Top finance officials representing most of the world’s economy have backed a sweeping revision of international taxation that includes a 15 percent global minimum corporate levy to deter big companies from resorting to low-rate tax havens.
Finance ministers from the G0 countries endorsed the plan at a meeting in Venice on Saturday.
US Secretary of the Treasury Janet Yellen said the proposal would end a “self-defeating international tax competition” in which countries have for years lowered their rates to attract companies.
She said that had been “a race that nobody has won. What it has done instead is to deprive us of the resources we need to invest in our people, our workforces, our infrastructure.”
The next steps include more work on key details at the Paris-based Organization for Economic Co-operation and Development (OECD), and then a final decision at the G20 meeting of presidents and prime ministers in Rome on Oct. 30 and 31.
Implementation, expected as early as 2023, would depend on action at the national level. Countries would enact the minimum tax requirement into their own laws. Other parts could require a formal treaty. The draft proposal was approved on Thursday last week in talks among more than 130 countries convened by the OECD.

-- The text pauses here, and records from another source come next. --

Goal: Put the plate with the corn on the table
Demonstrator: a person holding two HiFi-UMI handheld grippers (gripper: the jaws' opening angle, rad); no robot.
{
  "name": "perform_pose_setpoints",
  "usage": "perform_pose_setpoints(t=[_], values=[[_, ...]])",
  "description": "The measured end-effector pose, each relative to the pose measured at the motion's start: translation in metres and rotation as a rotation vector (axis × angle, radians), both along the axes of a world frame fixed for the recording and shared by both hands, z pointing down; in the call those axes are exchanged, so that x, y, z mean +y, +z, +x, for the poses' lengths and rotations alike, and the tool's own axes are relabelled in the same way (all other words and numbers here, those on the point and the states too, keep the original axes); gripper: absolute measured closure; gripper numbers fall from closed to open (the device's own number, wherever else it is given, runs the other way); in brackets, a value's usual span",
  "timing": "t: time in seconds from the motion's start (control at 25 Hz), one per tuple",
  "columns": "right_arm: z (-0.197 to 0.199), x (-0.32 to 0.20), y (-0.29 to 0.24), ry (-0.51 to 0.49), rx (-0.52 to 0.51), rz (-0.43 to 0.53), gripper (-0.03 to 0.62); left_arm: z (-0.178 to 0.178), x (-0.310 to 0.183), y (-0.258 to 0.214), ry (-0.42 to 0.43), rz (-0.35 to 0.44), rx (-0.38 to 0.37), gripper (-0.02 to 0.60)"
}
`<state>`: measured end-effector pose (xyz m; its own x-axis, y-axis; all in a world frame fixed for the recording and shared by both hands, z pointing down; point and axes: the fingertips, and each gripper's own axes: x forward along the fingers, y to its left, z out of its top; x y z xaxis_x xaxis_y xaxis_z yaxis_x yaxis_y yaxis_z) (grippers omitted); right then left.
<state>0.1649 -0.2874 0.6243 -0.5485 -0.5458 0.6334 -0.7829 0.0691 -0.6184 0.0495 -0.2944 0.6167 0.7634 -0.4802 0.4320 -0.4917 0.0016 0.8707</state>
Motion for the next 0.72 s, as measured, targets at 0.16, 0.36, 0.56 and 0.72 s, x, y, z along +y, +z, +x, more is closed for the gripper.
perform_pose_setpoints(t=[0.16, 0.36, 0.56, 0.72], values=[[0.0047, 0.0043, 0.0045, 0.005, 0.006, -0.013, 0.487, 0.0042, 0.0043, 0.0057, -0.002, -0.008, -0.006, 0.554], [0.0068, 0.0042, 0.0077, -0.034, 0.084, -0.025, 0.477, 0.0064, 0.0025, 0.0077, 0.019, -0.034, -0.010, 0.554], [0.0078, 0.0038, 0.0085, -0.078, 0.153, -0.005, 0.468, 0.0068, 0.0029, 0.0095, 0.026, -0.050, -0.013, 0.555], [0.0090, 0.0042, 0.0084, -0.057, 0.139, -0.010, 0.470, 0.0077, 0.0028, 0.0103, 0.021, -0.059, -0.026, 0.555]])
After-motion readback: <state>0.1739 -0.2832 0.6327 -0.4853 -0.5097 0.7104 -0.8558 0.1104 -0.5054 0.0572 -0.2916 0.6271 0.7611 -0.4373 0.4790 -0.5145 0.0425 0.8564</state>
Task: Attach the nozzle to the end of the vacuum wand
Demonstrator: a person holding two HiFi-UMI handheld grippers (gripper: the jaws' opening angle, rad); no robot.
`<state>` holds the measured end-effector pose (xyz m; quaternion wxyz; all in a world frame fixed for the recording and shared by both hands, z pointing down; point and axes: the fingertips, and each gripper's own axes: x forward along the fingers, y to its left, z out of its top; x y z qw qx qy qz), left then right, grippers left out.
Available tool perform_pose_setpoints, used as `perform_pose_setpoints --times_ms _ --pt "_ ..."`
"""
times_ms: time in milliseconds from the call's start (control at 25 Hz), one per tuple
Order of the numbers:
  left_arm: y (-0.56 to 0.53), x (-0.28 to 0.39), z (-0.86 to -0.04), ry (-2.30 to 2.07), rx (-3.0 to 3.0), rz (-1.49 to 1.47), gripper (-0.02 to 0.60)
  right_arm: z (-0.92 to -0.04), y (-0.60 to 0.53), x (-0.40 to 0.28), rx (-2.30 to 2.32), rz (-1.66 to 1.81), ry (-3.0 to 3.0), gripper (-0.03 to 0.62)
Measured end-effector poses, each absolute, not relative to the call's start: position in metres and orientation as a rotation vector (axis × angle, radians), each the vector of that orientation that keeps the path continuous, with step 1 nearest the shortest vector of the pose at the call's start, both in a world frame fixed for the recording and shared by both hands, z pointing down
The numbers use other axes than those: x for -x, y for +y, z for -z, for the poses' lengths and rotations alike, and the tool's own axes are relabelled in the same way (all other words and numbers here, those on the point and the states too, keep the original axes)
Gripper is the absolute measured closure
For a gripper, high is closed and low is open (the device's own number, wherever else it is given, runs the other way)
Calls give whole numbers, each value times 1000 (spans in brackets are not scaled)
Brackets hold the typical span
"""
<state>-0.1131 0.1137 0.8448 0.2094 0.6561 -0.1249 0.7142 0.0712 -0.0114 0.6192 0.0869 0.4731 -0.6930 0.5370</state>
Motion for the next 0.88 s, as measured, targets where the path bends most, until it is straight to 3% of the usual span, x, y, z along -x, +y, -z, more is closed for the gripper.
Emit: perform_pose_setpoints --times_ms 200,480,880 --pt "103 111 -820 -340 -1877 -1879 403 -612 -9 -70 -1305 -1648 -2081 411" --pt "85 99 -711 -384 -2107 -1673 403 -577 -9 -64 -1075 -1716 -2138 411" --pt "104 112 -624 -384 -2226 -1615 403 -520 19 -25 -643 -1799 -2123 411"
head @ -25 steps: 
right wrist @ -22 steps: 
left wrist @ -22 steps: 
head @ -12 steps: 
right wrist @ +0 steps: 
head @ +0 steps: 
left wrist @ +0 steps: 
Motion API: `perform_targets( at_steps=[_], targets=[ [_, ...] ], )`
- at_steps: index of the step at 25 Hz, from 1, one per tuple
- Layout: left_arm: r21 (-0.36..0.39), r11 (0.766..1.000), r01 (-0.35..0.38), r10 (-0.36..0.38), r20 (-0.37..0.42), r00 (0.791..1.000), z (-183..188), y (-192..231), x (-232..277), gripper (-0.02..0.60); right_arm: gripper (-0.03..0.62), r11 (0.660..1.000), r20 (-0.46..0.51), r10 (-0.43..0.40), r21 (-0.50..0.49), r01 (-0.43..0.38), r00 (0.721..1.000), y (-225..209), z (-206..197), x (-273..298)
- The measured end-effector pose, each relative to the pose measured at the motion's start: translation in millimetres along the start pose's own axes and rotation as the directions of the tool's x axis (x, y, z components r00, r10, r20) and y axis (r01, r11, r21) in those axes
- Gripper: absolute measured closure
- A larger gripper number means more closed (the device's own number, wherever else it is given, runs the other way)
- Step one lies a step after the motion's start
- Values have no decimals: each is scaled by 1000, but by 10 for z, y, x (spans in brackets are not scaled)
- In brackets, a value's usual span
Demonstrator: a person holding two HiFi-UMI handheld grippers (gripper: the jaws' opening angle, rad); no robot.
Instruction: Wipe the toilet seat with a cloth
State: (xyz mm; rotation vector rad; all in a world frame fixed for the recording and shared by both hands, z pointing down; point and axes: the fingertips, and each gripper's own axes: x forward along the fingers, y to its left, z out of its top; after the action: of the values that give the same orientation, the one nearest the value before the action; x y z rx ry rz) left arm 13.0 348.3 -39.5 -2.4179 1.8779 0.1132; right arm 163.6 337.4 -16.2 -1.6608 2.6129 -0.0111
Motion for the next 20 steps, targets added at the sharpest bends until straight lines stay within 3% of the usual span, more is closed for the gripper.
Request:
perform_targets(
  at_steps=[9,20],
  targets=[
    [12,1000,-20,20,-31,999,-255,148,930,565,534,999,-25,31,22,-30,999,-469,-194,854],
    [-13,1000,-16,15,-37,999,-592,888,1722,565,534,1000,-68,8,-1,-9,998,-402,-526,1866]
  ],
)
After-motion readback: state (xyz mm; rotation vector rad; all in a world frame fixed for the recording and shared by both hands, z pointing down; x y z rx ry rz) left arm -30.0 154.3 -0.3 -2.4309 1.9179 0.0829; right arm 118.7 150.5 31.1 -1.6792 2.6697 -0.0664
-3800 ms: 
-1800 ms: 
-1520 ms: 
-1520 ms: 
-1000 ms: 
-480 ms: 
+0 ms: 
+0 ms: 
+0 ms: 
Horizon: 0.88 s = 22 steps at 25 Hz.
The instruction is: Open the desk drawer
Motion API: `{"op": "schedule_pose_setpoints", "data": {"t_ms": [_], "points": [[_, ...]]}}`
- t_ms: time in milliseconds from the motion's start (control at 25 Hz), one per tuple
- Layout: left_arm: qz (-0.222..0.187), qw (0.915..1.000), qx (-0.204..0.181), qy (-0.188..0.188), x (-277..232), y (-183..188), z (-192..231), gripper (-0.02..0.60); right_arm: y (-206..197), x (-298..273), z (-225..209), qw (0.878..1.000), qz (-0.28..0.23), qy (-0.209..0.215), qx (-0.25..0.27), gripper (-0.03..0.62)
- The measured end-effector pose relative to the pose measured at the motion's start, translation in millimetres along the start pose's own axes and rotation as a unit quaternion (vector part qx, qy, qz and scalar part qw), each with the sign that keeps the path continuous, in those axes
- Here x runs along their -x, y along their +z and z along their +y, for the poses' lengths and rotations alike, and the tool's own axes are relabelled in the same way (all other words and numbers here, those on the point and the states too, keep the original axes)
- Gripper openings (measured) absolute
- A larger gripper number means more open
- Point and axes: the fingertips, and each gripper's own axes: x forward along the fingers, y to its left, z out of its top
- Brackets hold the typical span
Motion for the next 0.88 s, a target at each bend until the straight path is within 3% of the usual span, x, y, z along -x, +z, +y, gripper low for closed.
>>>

Italy hosted the finance minister’s meeting in Venice because it holds the rotating chair of the G20, which makes up more than 80 percent of the world economy.
The event also attracted about 1,000 protesters under the banner “We Are The Tide,” an umbrella group of environmental and social justice activists, including opponents of large cruise ships and the hordes of tourists they bring to the lagoon city.
A small group scuffled with police on Saturday after breaking away from an approved demonstration area.
The US already has a minimum tax on overseas earnings, but US President Joe Biden has proposed roughly doubling the rate to 21 percent, which would more than comply with the proposed global minimum.
Raising the rate is part of a broader proposal to fund Biden’s jobs and infrastructure plan by raising the domestic corporate tax rate to 28 percent from 21 percent.
Yellen said she was “very optimistic” that Biden’s infrastructure and tax legislation “will include what we need for the United States to come into compliance” with the minimum tax proposal.
Republicans in the US Congress have opposed the measure.
US Representative Kevin Brady, the top Republican on the tax-writing US House of Representatives Committee on Ways and Means, has blasted the OECD deal, saying: “This is an economic surrender to China, Europe and the world that Congress will reject.”
The international tax proposal aims to deter the world’s biggest firms from using accounting and legal schemes to shift their profits to countries where little or no tax is due — and where the company may do little or no actual business.
Under the minimum, companies that escape taxes abroad would pay them at home. That would eliminate incentives for using tax havens or for setting them up.
From 2000 to 2018, US companies booked half of all foreign profits in seven low-tax jurisdictions: Bermuda, the Cayman Islands, Ireland, Luxembourg, the Netherlands, Singapore and Switzerland.
A second part of the tax plan is to permit countries to tax a portion of the profits of companies that earn profits without a physical presence, such as through online retailing or digital advertising. That part arose after France, followed by other countries, imposed a digital service tax on US tech giants such as Amazon and Google.
The US government regards those national taxes as unfair trade practices, and is holding out the threat of retaliation against those countries’ imports into the US through higher import taxes.
Under the tax deal, those countries would have to drop or refrain from national taxes in favor of a single global approach, in theory ending the trade disputes with the US.
US tech companies would then face only the one tax regime, instead of a multitude of different national digital taxes.